Recovery is not only about changing behaviors; it is also about cultivating a compassionate, accepting relationship with oneself. Through the practice of self-validation, that relationship can be nurtured and strengthened, offering a lasting pathway toward health and wholeness.


References:

  • Fairburn, C.G., Cooper, Z., & Shafran, R. (2003). Cognitive behaviour therapy for eating disorders: A “transdiagnostic” theory and treatment. Behaviour Research and Therapy, 41(5), 509-528.
  • Goss, K., & Allan, S. (2009). Shame, pride and eating disorders. Clinical Psychology & Psychotherapy, 16(4), 303-316.
  • Linehan, M. M. (1993). Skills Training Manual for Treating Borderline Personality Disorder.
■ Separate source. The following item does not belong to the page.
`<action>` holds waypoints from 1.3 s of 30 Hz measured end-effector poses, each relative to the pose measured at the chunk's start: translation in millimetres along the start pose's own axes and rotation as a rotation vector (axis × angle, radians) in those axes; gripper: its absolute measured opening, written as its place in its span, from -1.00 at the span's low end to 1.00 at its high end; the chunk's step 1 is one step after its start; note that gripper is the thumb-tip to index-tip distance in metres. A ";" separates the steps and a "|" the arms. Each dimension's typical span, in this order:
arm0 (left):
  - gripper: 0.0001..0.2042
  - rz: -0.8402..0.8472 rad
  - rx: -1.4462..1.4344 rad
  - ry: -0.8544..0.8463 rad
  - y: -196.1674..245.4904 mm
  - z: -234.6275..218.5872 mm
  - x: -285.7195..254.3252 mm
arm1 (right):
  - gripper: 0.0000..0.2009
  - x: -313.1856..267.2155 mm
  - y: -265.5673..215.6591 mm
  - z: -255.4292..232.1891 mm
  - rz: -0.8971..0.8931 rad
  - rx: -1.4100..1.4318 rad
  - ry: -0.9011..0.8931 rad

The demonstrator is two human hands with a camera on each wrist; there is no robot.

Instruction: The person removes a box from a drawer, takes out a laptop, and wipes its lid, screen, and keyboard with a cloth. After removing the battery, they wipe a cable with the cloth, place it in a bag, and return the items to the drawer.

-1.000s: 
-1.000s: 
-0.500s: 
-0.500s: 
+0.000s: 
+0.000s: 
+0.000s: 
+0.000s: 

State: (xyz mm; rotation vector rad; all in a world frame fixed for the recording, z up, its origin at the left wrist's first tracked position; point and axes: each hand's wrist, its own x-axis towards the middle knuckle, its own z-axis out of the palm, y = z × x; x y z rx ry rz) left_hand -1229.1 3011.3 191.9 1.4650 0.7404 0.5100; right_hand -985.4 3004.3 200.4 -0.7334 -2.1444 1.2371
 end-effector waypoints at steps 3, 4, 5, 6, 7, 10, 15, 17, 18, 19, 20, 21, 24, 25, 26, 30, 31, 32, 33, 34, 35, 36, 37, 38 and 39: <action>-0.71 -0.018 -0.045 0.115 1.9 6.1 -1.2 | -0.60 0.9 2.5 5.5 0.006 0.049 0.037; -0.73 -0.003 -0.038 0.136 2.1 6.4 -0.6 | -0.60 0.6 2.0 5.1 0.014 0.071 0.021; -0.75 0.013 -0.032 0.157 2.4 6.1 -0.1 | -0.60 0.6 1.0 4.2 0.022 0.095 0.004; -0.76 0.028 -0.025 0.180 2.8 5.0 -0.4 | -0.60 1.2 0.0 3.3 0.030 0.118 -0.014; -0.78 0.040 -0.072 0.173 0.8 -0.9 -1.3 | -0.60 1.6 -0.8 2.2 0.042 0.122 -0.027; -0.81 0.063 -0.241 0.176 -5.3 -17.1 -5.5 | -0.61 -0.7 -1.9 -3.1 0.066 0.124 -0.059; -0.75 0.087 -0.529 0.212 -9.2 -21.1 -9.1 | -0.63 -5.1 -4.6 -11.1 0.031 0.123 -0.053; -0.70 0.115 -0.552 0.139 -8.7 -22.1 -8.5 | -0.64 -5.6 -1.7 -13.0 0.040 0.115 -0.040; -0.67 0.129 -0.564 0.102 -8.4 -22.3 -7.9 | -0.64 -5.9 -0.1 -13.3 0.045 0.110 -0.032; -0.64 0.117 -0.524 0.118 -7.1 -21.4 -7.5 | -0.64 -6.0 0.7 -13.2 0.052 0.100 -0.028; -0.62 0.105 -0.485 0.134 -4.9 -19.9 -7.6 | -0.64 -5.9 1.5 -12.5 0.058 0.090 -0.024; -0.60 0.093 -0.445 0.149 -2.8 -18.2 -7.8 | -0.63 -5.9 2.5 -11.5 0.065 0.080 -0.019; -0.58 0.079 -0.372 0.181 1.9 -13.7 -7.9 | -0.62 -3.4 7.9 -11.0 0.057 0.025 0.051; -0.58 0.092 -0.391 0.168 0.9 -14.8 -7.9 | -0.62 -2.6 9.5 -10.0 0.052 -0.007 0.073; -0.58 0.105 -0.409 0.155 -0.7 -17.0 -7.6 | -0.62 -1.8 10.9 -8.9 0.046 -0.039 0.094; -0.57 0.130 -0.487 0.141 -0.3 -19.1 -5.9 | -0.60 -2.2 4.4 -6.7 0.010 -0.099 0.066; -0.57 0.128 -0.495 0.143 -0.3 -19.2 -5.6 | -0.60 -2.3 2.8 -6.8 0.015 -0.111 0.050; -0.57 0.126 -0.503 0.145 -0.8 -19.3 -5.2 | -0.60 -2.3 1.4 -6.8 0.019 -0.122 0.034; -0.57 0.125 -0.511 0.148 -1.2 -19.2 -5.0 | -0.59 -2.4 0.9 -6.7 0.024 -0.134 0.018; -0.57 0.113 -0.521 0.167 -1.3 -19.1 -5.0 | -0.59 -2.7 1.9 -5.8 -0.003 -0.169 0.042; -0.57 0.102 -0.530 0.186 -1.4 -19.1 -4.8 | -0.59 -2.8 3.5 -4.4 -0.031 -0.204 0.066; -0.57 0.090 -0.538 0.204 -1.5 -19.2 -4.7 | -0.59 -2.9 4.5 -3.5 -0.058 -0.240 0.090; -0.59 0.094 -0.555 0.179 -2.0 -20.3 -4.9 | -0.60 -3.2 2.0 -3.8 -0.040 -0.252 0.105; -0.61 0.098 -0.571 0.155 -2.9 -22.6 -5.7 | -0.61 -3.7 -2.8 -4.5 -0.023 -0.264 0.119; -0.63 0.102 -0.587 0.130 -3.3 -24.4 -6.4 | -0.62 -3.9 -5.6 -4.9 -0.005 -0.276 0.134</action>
New York: Guilford Press.
  • Lieberman, M. D., et al. (2007). Putting feelings into words: Affect labeling disrupts amygdala activity in response to affective stimuli. Psychological Science, 18(5), 421–428.
  • Mountford, V. A., Haase, A. M., & Waller, G. (2007). Is there a measure of the function of eating disorder symptoms? Clinical Psychology & Psychotherapy, 14(4), 329–335.
  • Neff, K. D. (2003). Self-compassion: An alternative conceptualization of a healthy attitude toward oneself. Self and Identity, 2(2), 85–101.
  • Pennebaker, J. W., & Chung, C. K. (2011). Expressive writing: Connections to physical and mental health. In H. S. Friedman (Ed.), The Oxford Handbook of Health Psychology.